**ACTION ITEM:** Each line of the material must be repeated precisely, with the pictures left out.

--- START ---

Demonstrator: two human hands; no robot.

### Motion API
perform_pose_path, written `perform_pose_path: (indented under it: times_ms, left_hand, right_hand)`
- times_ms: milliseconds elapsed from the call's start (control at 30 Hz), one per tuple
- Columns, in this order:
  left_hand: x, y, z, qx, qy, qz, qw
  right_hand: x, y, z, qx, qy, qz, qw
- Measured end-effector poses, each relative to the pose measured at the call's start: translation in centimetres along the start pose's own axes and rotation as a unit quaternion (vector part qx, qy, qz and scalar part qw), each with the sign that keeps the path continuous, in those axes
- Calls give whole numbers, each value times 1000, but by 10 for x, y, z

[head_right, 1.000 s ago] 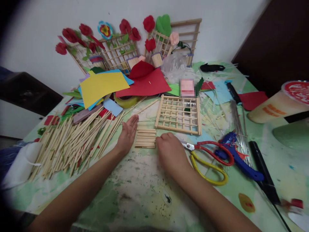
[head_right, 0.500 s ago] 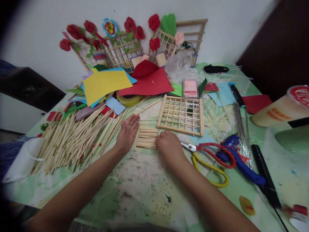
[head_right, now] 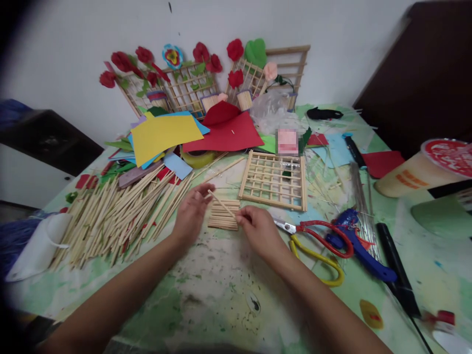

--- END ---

**EXPECTED ANSWER:**
Demonstrator: two human hands; no robot.

### Motion API
perform_pose_path, written `perform_pose_path: (indented under it: times_ms, left_hand, right_hand)`
- times_ms: milliseconds elapsed from the call's start (control at 30 Hz), one per tuple
- Columns, in this order:
  left_hand: x, y, z, qx, qy, qz, qw
  right_hand: x, y, z, qx, qy, qz, qw
- Measured end-effector poses, each relative to the pose measured at the call's start: translation in centimetres along the start pose's own axes and rotation as a unit quaternion (vector part qx, qy, qz and scalar part qw), each with the sign that keeps the path continuous, in those axes
- Calls give whole numbers, each value times 1000, but by 10 for x, y, z

[head_right, 1.000 s ago] 
[head_right, 0.500 s ago] 
[head_right, now] 

Nothing further is needed for this answer.